# Thread: limit of a sequence

1. ## limit of a sequence

[img]http://img708.imageshack.us/img708/4042/analysis999.jpg[/img]
I stuck halfway through, any help would be appreciated.
-----------------------------------
Let ε>0 be given.
|x_n - (9/2)| = ......
simplified to:
39/[(4n^3) + 10]
Im stuck here, what do i do next?

2. Originally Posted by rlkmg
[img]http://img708.imageshack.us/img708/4042/analysis999.jpg[/img]
I stuck halfway through, any help would be appreciated.
-----------------------------------
Let ε>0 be given.
|x_n - (9/2)| = ......
simplified to:
39/[(4n^3) + 10]
Im stuck here, what do i do next?
Well you need to find$\displaystyle N$ in terms of $\displaystyle \epsilon$

Note that

$\displaystyle \displaystyle \bigg|\frac{39}{4n^3+10} \bigg|\le \frac{39}{4}\bigg|\frac{1}{n^3} \bigg|$

Now set this equal to epsilon to find big $\displaystyle N$

$\displaystyle \displastyle \frac{39}{4}\frac{1}{N^3} =\epsilon \iff N^3=\frac{39}{4\epsilon} \iff N=\sqrt[3]{\frac{39}{4\epsilon}}$

Now you can start the formal proof e.g

Let $\displaystyle \epsilon > 0$ and and let $\displaystyle N=\sqrt[3]{\frac{39}{4\epsilon}}$ then for $\displaystyle n > N$...
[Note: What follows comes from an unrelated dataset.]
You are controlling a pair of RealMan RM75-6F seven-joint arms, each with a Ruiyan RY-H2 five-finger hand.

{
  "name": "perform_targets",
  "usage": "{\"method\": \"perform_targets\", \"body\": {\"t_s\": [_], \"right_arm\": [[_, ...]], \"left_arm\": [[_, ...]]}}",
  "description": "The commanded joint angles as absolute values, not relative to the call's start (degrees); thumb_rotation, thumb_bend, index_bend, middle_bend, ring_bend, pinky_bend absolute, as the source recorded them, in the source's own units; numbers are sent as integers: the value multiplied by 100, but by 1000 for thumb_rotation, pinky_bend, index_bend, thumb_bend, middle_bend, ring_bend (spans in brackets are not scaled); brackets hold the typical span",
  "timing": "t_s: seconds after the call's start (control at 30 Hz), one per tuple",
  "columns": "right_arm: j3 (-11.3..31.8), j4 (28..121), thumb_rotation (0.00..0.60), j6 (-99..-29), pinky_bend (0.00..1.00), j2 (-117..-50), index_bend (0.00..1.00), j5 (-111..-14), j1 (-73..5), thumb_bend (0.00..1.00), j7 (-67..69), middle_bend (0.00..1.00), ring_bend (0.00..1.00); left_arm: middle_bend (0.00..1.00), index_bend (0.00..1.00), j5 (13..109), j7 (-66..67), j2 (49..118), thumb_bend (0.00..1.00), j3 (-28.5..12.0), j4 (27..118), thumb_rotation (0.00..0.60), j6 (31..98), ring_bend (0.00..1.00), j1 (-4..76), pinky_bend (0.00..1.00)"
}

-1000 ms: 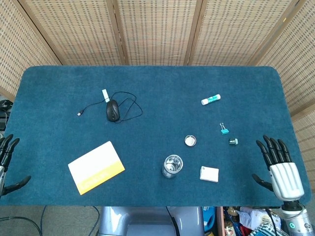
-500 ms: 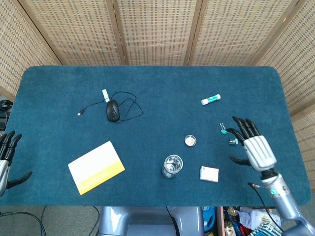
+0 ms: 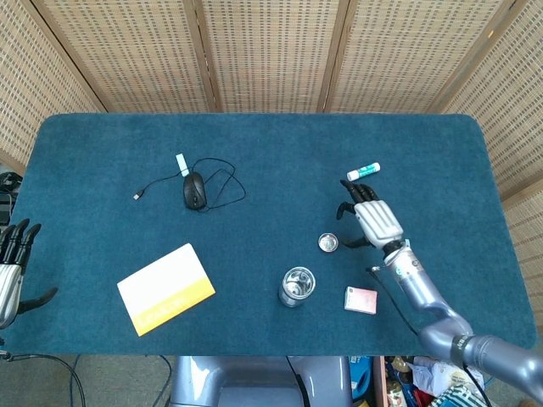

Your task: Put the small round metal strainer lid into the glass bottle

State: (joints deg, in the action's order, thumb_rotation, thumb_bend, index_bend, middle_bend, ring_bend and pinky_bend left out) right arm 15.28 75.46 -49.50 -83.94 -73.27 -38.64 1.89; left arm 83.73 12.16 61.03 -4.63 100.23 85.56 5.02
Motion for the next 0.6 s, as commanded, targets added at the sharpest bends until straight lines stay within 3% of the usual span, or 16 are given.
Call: {"method": "perform_targets", "body": {"t_s": [0.03, 0.6], "right_arm": [[1530, 7313, 600, -4784, 0, -8616, 503, -7154, -4017, 398, -85, 0, 0], [1316, 6938, 600, -4453, 0, -8937, 522, -6518, -4225, 425, -697, 0, 0]], "left_arm": [[0, 0, 8343, 1229, 6112, 54, -469, 10011, 600, 8530, 0, 519, 0], [0, 0, 8275, 1220, 6128, 55, -444, 9963, 600, 8479, 0, 556, 0]]}}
3. Originally Posted by TheEmptySet
$\displaystyle \displaystyle \bigg|\frac{39}{4n^3+10} \bigg|\le \frac{39}{4}\bigg|\frac{1}{n^3} \bigg|$
Thanks so much, this is the part that I dont understand, could you explain how you got from the left to the right of the above equation? I've seen your technique in many examples but i still dont understand how you did the above step. especially getting rid of the 10

4. Originally Posted by rlkmg
Thanks so much, this is the part that I dont understand, could you explain how you got from the left to the right of the above equation? I've seen your technique in many examples but i still dont understand how you did the above step. especially getting rid of the 10

$\displaystyle \displaystyle \frac{1}{12}=\frac{1}{2+10} \le \frac{1}{2}$